• WORK TASK
Set down a true copy of the data, with all pictures left out.

(Dataset items)
*** Block opens ***

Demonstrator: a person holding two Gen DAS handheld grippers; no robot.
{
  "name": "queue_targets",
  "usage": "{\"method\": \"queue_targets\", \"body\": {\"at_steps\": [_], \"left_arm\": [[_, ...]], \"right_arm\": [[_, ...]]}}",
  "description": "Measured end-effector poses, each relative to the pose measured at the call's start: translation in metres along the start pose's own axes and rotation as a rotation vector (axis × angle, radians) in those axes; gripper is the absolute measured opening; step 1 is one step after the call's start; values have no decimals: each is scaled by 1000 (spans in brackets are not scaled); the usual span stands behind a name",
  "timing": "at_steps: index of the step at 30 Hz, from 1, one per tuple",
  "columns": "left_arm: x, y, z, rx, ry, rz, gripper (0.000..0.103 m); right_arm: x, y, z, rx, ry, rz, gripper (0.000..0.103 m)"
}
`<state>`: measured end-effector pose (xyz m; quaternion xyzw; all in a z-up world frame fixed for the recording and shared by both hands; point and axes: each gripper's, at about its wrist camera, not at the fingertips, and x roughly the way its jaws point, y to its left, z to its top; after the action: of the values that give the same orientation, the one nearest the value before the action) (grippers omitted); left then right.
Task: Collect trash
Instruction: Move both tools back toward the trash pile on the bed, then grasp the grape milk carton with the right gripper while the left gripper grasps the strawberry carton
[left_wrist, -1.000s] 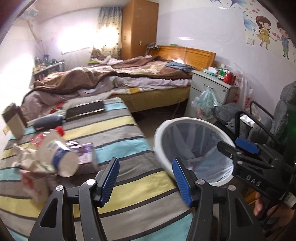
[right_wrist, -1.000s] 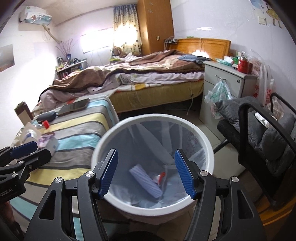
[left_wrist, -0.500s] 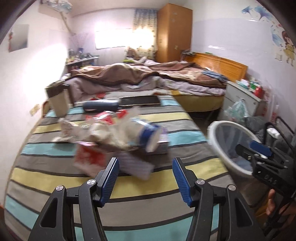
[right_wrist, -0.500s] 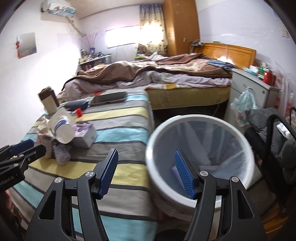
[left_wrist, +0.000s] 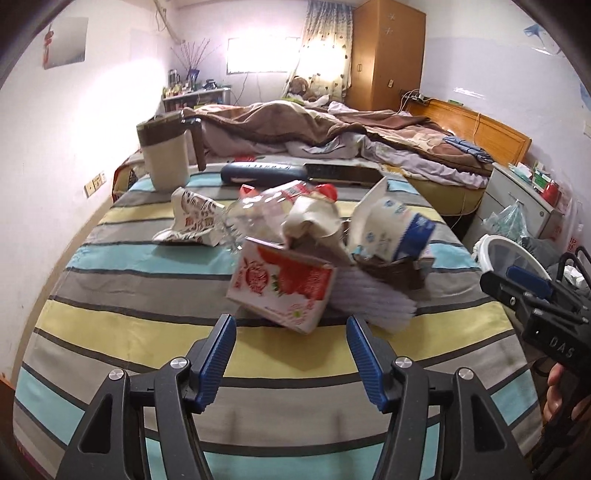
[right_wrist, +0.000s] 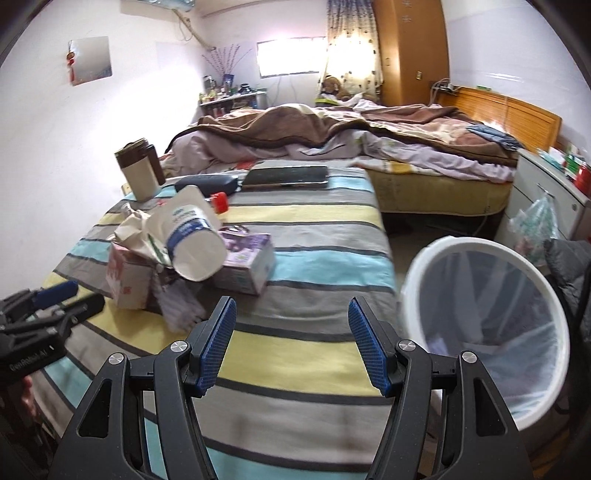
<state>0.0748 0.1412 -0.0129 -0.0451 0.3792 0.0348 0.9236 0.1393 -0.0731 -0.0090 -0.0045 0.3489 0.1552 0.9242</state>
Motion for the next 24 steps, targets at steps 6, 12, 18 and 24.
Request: {"method": "queue_targets", "body": {"at_steps": [6,12,18,24], "left_arm": [[22,13,2,-4,48,-6,67],[37,12,1,23,94,-48,67],[50,16,4,14,122,-13,67],[45,38,4,-24,112,29,67]], "right_arm": [[4,20,17,-12,-28,80,65],[19,40,30,-58,-23,105,65],[41,53,34,-106,46,82,65],[40,56,31,-121,47,82,61]]}}
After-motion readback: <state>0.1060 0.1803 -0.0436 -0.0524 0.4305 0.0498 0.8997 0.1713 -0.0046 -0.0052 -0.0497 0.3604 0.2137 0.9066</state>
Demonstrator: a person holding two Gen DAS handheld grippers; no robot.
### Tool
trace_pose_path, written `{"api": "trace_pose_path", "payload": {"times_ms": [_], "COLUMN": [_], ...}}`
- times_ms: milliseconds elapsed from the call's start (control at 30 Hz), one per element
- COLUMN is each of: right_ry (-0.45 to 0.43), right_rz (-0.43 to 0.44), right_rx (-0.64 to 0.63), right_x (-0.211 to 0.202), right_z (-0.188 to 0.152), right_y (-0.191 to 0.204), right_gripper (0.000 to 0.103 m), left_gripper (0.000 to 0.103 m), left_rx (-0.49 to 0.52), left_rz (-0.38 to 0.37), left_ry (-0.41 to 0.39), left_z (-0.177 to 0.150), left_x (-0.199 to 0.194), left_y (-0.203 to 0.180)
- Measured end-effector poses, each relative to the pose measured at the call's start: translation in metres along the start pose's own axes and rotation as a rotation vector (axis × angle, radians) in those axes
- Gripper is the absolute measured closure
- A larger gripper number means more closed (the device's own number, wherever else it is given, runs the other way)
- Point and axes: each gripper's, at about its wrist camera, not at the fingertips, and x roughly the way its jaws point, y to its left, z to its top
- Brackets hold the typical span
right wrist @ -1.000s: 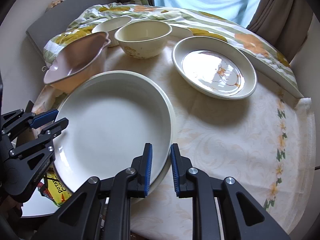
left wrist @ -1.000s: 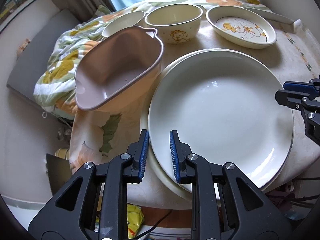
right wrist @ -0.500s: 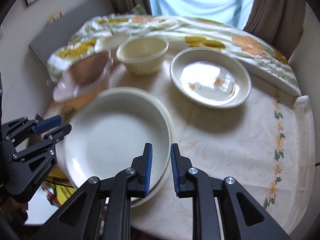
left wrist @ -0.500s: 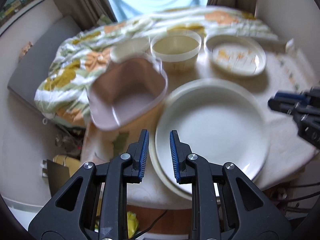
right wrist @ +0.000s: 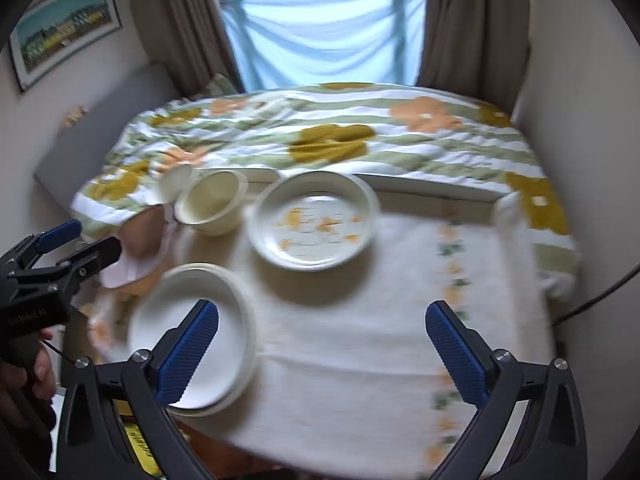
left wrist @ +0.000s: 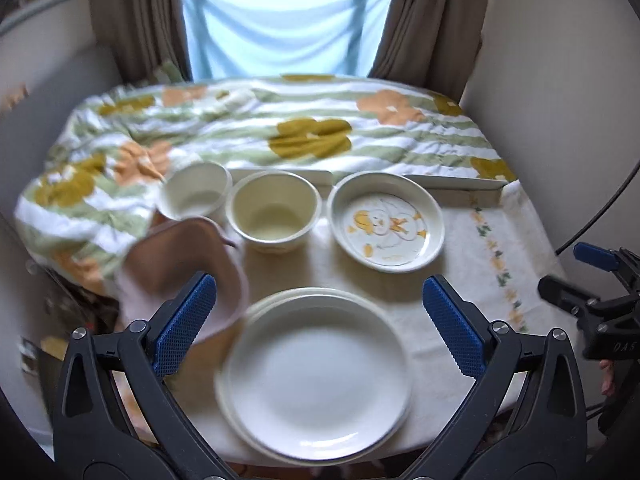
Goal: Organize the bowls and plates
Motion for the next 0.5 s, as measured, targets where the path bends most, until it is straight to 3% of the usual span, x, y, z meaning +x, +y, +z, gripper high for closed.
{"api": "trace_pose_path", "payload": {"times_ms": [100,267,433,500], "right_ry": [-0.007,0.117,0.169,0.188], "right_rz": [0.010,0.124,0.210,0.262], "right_rx": [-0.012,0.044,-0.045,-0.090], "right_x": [0.002,0.056,0.110,0.136], "right_z": [0.019,0.045,0.070,0.080], "right_y": [-0.023,-0.063,-0.080,-0.084], "right_gripper": [0.000,0.000,0.001,0.013], "left_gripper": [0.000,0.003,0.028,0.040], "left_rx": [-0.086,-0.225,-0.314,-0.341], "left_rz": [-0.076,-0.088,-0.060,-0.042], "left_ry": [0.038,0.119,0.182,0.209], "left_z": [0.004,0.004,0.012,0.013], "left_x": [0.024,0.067,0.119,0.139], "left_y": [-0.003,-0.010,-0.021,-0.024]}}
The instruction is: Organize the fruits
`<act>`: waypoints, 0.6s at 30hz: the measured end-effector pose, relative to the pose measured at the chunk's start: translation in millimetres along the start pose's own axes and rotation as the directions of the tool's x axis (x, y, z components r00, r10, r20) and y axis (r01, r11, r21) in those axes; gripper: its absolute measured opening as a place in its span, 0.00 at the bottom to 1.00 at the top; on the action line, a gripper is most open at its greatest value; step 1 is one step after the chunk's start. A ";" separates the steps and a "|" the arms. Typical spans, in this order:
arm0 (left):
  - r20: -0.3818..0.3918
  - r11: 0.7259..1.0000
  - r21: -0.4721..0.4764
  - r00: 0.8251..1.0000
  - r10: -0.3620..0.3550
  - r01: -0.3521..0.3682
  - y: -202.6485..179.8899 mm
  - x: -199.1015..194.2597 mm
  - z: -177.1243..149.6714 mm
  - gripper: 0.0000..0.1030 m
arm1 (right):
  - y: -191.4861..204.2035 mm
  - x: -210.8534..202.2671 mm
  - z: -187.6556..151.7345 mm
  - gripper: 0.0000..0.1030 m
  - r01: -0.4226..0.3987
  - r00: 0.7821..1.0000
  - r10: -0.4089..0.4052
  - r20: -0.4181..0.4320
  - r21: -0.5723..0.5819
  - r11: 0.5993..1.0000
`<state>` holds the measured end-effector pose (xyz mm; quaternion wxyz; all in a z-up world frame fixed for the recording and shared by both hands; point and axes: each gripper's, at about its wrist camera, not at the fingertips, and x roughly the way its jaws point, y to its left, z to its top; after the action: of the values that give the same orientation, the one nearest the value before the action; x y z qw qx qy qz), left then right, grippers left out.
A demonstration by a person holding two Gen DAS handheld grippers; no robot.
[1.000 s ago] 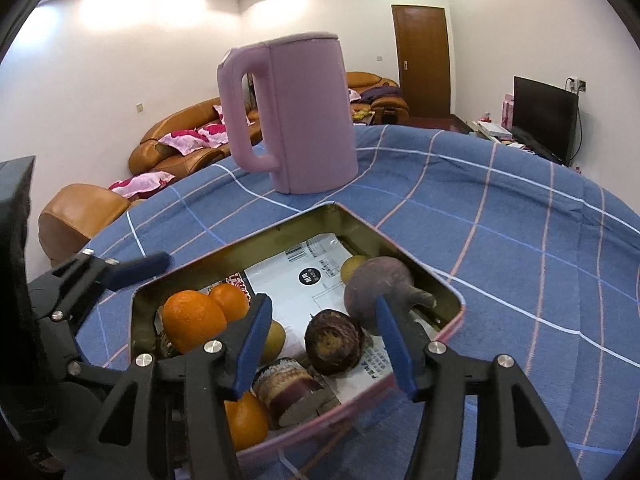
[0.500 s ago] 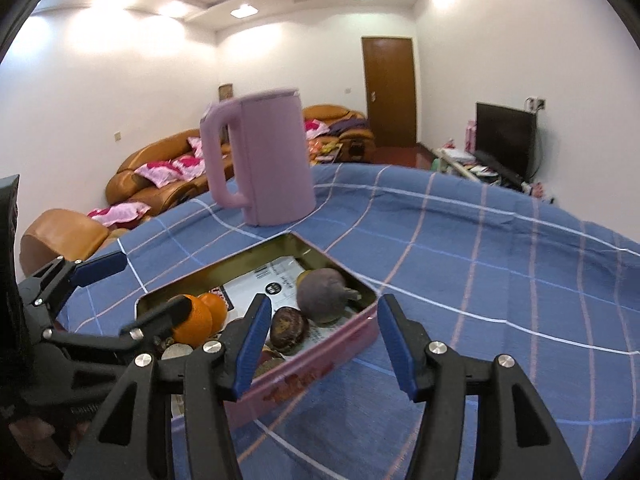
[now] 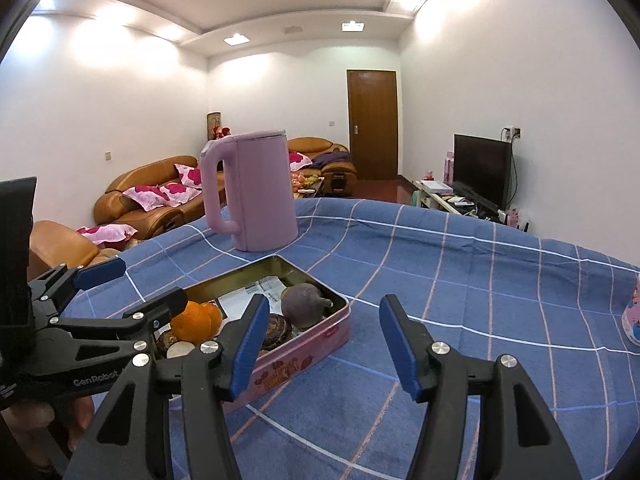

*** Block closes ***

• FINAL ANSWER
Demonstrator: a person holding two Gen DAS handheld grippers; no robot.
{
  "name": "queue_targets",
  "usage": "{\"method\": \"queue_targets\", \"body\": {\"at_steps\": [_], \"left_arm\": [[_, ...]], \"right_arm\": [[_, ...]]}}",
  "description": "Measured end-effector poses, each relative to the pose measured at the call's start: translation in metres along the start pose's own axes and rotation as a rotation vector (axis × angle, radians) in those axes; gripper is the absolute measured opening; step 1 is one step after the call's start; values have no decimals: each is scaled by 1000 (spans in brackets are not scaled); the usual span stands behind a name",
  "timing": "at_steps: index of the step at 30 Hz, from 1, one per tuple",
  "columns": "left_arm: x, y, z, rx, ry, rz, gripper (0.000..0.103 m); right_arm: x, y, z, rx, ry, rz, gripper (0.000..0.103 m)"
}
`<state>`: measured end-effector pose (xyz m; quaternion xyzw; all in a z-up world frame fixed for the recording and shared by both hands; point and axes: each gripper's, at about its wrist camera, not at the fingertips, and x roughly the way its jaws point, y to its left, z to its top; after the action: of the values that give the same orientation, the one nearest the value before the action) (grippers omitted); left then right.
Task: Collect trash
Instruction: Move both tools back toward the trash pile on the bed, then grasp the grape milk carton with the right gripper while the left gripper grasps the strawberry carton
[left_wrist, -1.000s] 
[right_wrist, -1.000s] 
[left_wrist, -0.500s] 
[right_wrist, -0.500s] 
[left_wrist, +0.000s] 
[right_wrist, +0.000s] 
<state>0.0748 0.1412 -0.0129 -0.0451 0.3792 0.0348 0.9236 0.1393 -0.0731 -0.0090 -0.0045 0.3489 0.1552 0.9242</state>
Motion for the next 24 steps, targets at steps 6, 12, 18 and 24.
Request: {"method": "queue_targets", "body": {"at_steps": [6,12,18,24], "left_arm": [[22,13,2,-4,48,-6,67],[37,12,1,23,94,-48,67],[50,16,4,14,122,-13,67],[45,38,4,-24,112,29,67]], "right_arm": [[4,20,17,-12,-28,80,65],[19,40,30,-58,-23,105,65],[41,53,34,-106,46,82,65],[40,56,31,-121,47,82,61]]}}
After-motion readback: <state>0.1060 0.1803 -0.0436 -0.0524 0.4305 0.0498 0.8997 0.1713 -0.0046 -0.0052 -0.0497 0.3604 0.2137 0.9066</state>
Demonstrator: a person holding two Gen DAS handheld grippers; no robot.
### Tool
trace_pose_path, written `{"api": "trace_pose_path", "payload": {"times_ms": [_], "COLUMN": [_], ...}}`
- times_ms: milliseconds elapsed from the call's start (control at 30 Hz), one per element
- COLUMN is each of: right_ry (-0.45 to 0.43), right_rz (-0.43 to 0.44), right_rx (-0.64 to 0.63), right_x (-0.211 to 0.202), right_z (-0.188 to 0.152), right_y (-0.191 to 0.204), right_gripper (0.000 to 0.103 m), left_gripper (0.000 to 0.103 m), left_rx (-0.49 to 0.52), left_rz (-0.38 to 0.37), left_ry (-0.41 to 0.39), left_z (-0.177 to 0.150), left_x (-0.199 to 0.194), left_y (-0.203 to 0.180)
- Measured end-effector poses, each relative to the pose measured at the call's start: translation in metres along the start pose's own axes and rotation as a rotation vector (axis × angle, radians) in those axes
- Gripper is the absolute measured closure
- A larger gripper number means more closed (the device's own number, wherever else it is given, runs the other way)
- Point and axes: each gripper's, at about its wrist camera, not at the fingertips, and x roughly the way its jaws point, y to its left, z to its top
- Brackets hold the typical span
right wrist @ -1.000s: 
left wrist @ -1.000s: 
right wrist @ -0.500s: 
left wrist @ -0.500s: 
right wrist @ +0.000s: 
left wrist @ +0.000s: 
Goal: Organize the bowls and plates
Motion for the next 0.5 s, as measured, targets where the path bends most, until it is straight to 3% of the usual span, x, y, z meaning +x, +y, +z, gripper high for closed.
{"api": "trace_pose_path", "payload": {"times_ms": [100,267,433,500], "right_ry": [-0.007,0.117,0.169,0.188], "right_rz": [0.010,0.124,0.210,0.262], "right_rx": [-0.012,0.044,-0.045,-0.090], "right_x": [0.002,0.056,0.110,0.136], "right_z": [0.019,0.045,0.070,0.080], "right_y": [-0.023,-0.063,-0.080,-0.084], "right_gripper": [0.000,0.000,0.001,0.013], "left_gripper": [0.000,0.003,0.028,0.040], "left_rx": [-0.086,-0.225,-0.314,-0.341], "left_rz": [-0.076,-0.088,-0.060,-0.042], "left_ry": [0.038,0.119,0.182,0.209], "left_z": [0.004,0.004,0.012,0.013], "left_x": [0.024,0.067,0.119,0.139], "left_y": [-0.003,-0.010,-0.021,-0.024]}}
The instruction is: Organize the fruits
`<act>`: waypoints, 0.6s at 30hz: the measured end-effector pose, relative to the pose measured at the chunk's start: translation in millimetres along the start pose's own axes and rotation as the directions of the tool's x axis (x, y, z components r00, r10, r20) and y axis (r01, r11, r21) in those axes; gripper: its absolute measured opening as a place in its span, 0.00 at the bottom to 1.00 at the top; on the action line, a gripper is most open at its greatest value; step 1 is one step after the chunk's start. A ";" separates the steps and a "|" the arms. Typical spans, in this order:
arm0 (left):
  - r20: -0.3818..0.3918
  - r11: 0.7259..1.0000
  - r21: -0.4721..0.4764
  - r00: 0.8251..1.0000
  - r10: -0.3620..0.3550
  - r01: -0.3521..0.3682
  - y: -202.6485..179.8899 mm
  - x: -199.1015..194.2597 mm
  - z: -177.1243..149.6714 mm
  - gripper: 0.0000..0.1030 m
arm1 (right):
  - y: -191.4861..204.2035 mm
  - x: -210.8534..202.2671 mm
  - z: -187.6556..151.7345 mm
  - gripper: 0.0000..0.1030 m
  - r01: -0.4226..0.3987
  - r00: 0.7821..1.0000
  - r10: -0.4089..0.4052
  - r20: -0.4181..0.4320
  - r21: -0.5723..0.5819
  - r11: 0.5993..1.0000
`<state>` holds the measured end-effector pose (xyz mm; quaternion wxyz; all in a z-up world frame fixed for the recording and shared by both hands; point and axes: each gripper's, at about its wrist camera, not at the fingertips, and x roughly the way its jaws point, y to its left, z to its top; after the action: of the values that give the same orientation, the one nearest the value before the action; x y z qw qx qy qz), left then right, grippers left out.
A demonstration by a person holding two Gen DAS handheld grippers; no robot.
[1.000 s ago] 
[0.500 s ago] 
[now] 

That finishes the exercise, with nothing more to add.